#### Data shown:
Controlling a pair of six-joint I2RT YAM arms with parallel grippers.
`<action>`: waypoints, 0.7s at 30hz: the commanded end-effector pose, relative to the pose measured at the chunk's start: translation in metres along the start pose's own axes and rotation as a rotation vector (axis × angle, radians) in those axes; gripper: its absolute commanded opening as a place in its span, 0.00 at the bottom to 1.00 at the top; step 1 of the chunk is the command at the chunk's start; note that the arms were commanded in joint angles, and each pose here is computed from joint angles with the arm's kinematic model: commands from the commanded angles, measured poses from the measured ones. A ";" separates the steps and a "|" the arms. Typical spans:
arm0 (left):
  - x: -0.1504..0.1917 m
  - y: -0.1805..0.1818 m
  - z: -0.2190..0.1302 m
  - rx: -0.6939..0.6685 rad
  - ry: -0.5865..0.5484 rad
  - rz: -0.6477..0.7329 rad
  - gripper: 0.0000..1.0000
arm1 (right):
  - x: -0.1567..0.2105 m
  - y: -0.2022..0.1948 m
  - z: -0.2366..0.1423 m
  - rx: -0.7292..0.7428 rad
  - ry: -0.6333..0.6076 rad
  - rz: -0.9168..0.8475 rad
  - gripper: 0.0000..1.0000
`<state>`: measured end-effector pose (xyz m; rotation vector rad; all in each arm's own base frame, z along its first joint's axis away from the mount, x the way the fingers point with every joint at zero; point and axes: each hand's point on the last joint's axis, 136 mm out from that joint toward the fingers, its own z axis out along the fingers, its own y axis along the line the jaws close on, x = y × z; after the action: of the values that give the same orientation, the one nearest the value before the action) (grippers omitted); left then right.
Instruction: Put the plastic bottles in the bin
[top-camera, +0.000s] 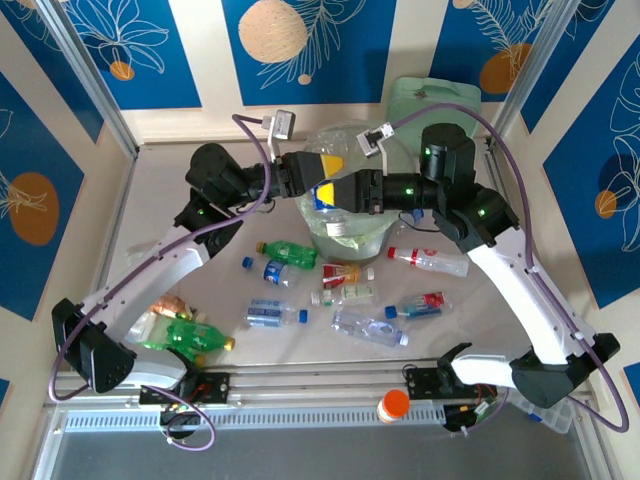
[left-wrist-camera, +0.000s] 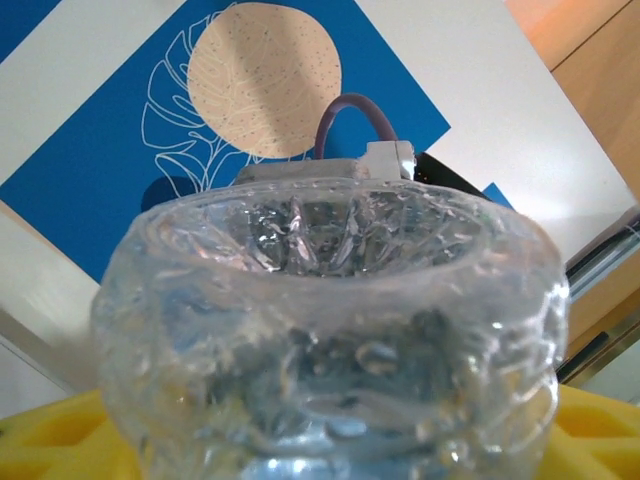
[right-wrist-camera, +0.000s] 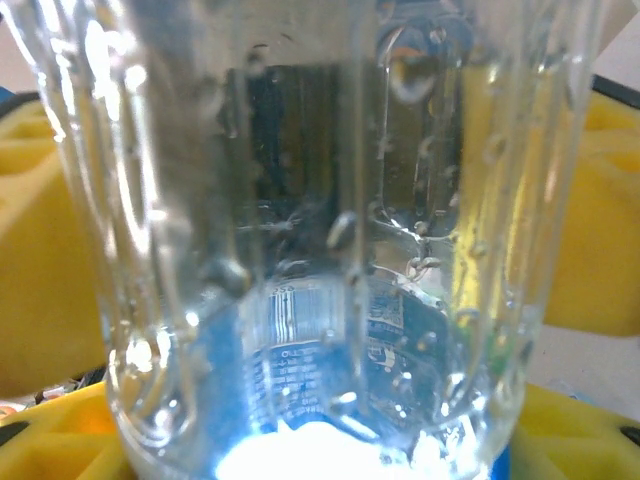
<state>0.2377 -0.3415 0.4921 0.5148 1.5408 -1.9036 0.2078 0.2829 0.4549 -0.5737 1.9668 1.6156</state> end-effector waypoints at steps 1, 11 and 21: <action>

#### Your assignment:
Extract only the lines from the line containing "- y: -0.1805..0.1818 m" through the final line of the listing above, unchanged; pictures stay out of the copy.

#### The answer:
  - y: -0.1805..0.1818 m
  - z: -0.2190..0.1302 m
  - rx: -0.6939..0.6685 rad
  - ry: -0.5865..0.5484 rad
  - rz: -0.6477..0.7329 rad
  - gripper: 0.0000..1.0000
arm1 (right):
  - x: -0.1567..0.2105 m
  - y: -0.2022..0.1948 m
  - z: -0.2366..0.1423 m
  - rx: -0.7292..0.7428 rad
  - ry: -0.6333..0.6076 rad
  - rz: -0.9168..0.8475 rad
  - gripper: 0.0000..1.0000
`<state>`: measured end-effector pose (xyz m; rotation vector rad; all in each arm's own base frame, z along its first joint's axis away from the mount, x the way the fingers point with every joint at zero; point and axes: each hand's point on the last joint's axis, 136 mm out from that joint toward the fingers, its own z axis out along the fingers, its own y axis along the line the jaws close on, x = y × z; after the action: of the values that give the same orientation, the one nearest the value before the action) (grippers omitted); left then right.
Instruction: Put the plastic bottles in the bin
[top-camera, +0.000s] 
[left-wrist-camera, +0.000s] 
[right-wrist-camera, +0.000s] 
<state>0.2377 -0.3415 0.4921 0.5148 1.5408 -1.9036 0.2078 0.2829 0.4549 -0.5737 1.9668 1.6156</state> end-effector waypoints at steps 1, 11 and 21: <action>

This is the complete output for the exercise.